Azer beni geriye doğru adımlatıp salondaki koltuğa düşmemi sağlayınca, hiç vakit kaybetmeden diziyle bacaklarımı araladı ve üstüme çıktı. Hem havanın kararmaya başlamasından, hem de Azer'in tutkusundan gözleri siyah gibiydi şimdi. Hiç oyalanmadan onu kendime çekince hafifçe güldüm.
''Ayrı eve çıkmamız iyi olmuş.'' dedim onu öpmeden önce. Azer kafasını sallayıp beni hırsla öpmeye devam edince, uzun süredir böyle bir şey yaşamamış olduğumuzdan dolayı başım dönüyor gibiydi.
Kendi gömleğini çıkarmaya bile yeltenmeden, üzerimdeki elbiseyi yukarı doğru sıyırınca daha da heyecanlanmaktan kendimi alamadım. Aceleci haline kaşlarımı kaldırıp bakınca pantolonunun kemerini çözerken üzerime eğildi.
''Dayanamıyorum kızım. Çok özledim.'' dedi kulağıma doğru. Sesi tüylerimi ürpertirken sadece kafamı sallayabildim. Onun olduğu kadar sabırsızdım çünkü. Bunu Azer'e söyleyememiştim ama uzun süredir benden kaçtığını hissediyordum. Bana dokunmaktan kaçınıyor, onu öpmek için hamle yapsam bile kısa kesip konuyu başka bir yere getiriyordu. Doktor hiçbir tehlikenin kalmadığını, hayatıma olduğu gibi devam edebileceğimi ve Azer'le beraber olmamızın bebeği hiçbir şekilde etkilemeyeceğini söylemişti, ki o da bunu biliyordu. Ama yine de fiziksel olarak benden kaçtığının farkındaydım. O yüzden onu şimdi bu halde görmek beni oldukça mutlu etmişti.

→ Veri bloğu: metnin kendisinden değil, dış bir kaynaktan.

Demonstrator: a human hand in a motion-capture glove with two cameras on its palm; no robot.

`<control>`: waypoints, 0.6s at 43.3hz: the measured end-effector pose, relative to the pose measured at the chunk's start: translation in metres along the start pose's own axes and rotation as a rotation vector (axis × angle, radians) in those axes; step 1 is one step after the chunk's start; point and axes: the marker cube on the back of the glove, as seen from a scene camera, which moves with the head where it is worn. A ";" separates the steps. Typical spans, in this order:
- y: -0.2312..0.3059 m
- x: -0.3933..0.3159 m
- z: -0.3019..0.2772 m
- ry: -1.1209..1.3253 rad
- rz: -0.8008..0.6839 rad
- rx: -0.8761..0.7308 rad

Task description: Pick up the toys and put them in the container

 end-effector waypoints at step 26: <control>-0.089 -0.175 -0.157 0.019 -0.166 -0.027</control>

''Bir de bana sor.'' dedim yattığım yerden hafifçe kalkıp onun çenesinden başlayıp boynuna doğru öperken.
''Karaca.'' dedi uyarırcasına. Onu duymazdan gelip boynunu öpmeye devam edince, hızlı bir hareketle eliyle çenemi tuttu. Baş parmağını dudaklarımda gezdirirken, konuşmak zor geliyormuş gibi yutkundu.
''Eğer böyle şeyler yaparsan, sakin kalmam çok daha zorlaşır.''
Gözlerimi gözlerine dikip kısık bir sesle konuştum.
''Sana sakin kalmanı söyleyen oldu mu?''
''Karaca!''
Nefes nefese gözlerimi açtığımda tepemde duran ve beni kolumdan hafifçe sallamaya devam eden Azer'i gördüm. Birkaç saniye neler olduğunu anlamaya çalışıp gözlerimi kırpıştırırken, havanın karanlık olduğunu ve pijamalarımla yatakta olduğumu fark ettim.
''Ne oldu?'' dedim yavaşça.
''Ben su içmeye kalkmıştım da, nefes nefeseydin kabus görüyormuş gibi. Uyandırayım dedim.'' dedi Azer nazik bir sesle. Rüya gördüğümü anlayıp yavaşça kafamı salladım. Tüm vücudumu ateş basmış gibiydi. Yanaklarımın kırmızılığını bastırmak için suratımı yelledim ellerimle.
ŞİMDİ OKUDUĞUN
Sırt Sırta
Fanfic''Gözlerin, bana çok garip şeyler hissettiriyor.'' ''Ne mesela?'' dedim ben de fısıldayarak karşılık verirken. Durduğumuz yakınlıktan, konuşurken dudaklarım onunkilere değiyordu. Karaca gözlerini kapatıp gülümsedi. ''Nasıl anlatılır bilmiyorum ki.''...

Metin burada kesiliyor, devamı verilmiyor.